Japan Faces Higher Interest Rates and Inflation as its central bank raised rates again in January but still to a very low 0.5%. Markets expect one or two more 0.25% increases in 2025 but inflation is running well above the traditional 2% target with core CPI hitting +3.0% in December. Japan’s overall labor cash earnings for December recorded a high +4.8% y/y, the most in 28 years. Expected labor wage growth was +3.6%. These numbers should push interest higher as inflation is more likely to accelerate. However, the BOJ has to consider the massive government debt and deficit that would likewise accelerate. It seems that the decades of massive spending are catching up to Japan.
Macro: US
The Federal Reserve Held Rates Steady at their January meeting as expected as unemployment remained low and inflation not as low as they would like (despite protestations that they are making “progress” to their 2% target). US GDP grew at an annualized rate of +2.3% in the fourth quarter and the Atlanta Fed has Q1 2025 at a stronger +2.9%, much higher than consensus. Fed rate cuts are only expected to be two for 2025 with the first in June. As deficits are expected to continue for the next six months at least at a $2 trillion run-rate, money supply should likewise increase, supporting inflation and asset prices. The big fiscal unknown is the impact of DOGE and any spending cuts that occur.

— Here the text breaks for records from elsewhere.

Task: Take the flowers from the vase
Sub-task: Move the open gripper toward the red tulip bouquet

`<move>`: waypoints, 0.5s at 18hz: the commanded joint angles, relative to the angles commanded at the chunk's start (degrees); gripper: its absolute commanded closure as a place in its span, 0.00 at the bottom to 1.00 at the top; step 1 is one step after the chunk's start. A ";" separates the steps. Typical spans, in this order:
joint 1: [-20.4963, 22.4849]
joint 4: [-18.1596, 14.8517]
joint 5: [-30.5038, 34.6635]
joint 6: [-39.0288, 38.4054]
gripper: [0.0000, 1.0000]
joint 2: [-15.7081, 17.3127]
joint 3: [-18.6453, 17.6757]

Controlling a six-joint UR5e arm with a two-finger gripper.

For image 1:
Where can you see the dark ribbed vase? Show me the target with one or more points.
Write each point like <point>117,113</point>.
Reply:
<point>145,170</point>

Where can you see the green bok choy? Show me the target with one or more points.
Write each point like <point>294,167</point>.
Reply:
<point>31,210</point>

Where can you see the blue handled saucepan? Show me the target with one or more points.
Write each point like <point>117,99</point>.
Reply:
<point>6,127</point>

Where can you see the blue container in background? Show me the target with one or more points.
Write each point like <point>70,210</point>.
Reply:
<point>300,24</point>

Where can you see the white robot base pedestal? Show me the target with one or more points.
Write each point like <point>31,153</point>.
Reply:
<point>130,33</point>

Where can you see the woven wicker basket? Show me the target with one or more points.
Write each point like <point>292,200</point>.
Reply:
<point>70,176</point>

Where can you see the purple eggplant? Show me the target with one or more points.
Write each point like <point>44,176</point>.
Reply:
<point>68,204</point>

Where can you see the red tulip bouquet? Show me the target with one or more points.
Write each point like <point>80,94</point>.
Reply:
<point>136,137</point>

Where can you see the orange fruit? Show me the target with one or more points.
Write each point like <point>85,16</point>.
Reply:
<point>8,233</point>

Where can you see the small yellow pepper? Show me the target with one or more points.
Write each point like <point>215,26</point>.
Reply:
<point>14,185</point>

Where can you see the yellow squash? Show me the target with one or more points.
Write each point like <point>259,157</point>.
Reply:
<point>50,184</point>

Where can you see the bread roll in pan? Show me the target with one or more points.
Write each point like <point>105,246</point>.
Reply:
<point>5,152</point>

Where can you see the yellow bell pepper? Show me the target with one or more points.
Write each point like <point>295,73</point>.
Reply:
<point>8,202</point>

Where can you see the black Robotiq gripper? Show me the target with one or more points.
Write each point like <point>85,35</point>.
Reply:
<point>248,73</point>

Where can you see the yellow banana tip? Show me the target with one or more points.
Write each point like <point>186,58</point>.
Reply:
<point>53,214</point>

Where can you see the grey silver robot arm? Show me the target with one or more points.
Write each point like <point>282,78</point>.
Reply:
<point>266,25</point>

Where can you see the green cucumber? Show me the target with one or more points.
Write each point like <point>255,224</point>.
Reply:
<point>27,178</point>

Regardless in the short term, government debt and interest payments will continue to increase, which hit $1.153 trillion in the trailing 12 months through December 2024. This is now more than what the US government spends on defense. Unemployment dropped to 4.0% despite a lower- than-expected growth in payrolls and average hourly earnings were higher than expected, implying inflationary fuel. The consumer price index increased a seasonally adjusted +0.4%, putting the 12-month inflation rate at +2.9%, well above the Fed’s target and core CPI annual rate was +3.2%, slightly better than the +3.3% outlook. Meanwhile, consumers remained stressed as pending home sales fell -5.5% m/m in December as mortgage rates held in the 7% range and the median household income necessary to purchase the median home for sale in the US ($118k) is almost 50% higher than the current median household income ($79k). Needless to say, this is an untenable situation. Trump has a lot of work to do but it should be no surprise that the populace wants something done to turn around the economic situation.
Macro: Europe
Eurozone Inflation Rose Again To +2.5% in January, defying the need for rate cuts for the ECB, despite which did just that last month lowering rates to 2.75%. The reasoning was economic growth: GDP was flat with a zero increase in the final quarter of 2024, down from a 3rd quarter reading of +0.4%. The German economy, Europe’s largest, contracted -0.2% for all of 2024, the second straight year of declining output. The Bundesbank predicted growth of just +0.2% for 2025 but warned that another contraction is possible there is a trade war. Prospects for the French economy (the second largest) are no better as the government there is deeply divided over how to deal with their budget deficit. The rut is deep and getting deeper.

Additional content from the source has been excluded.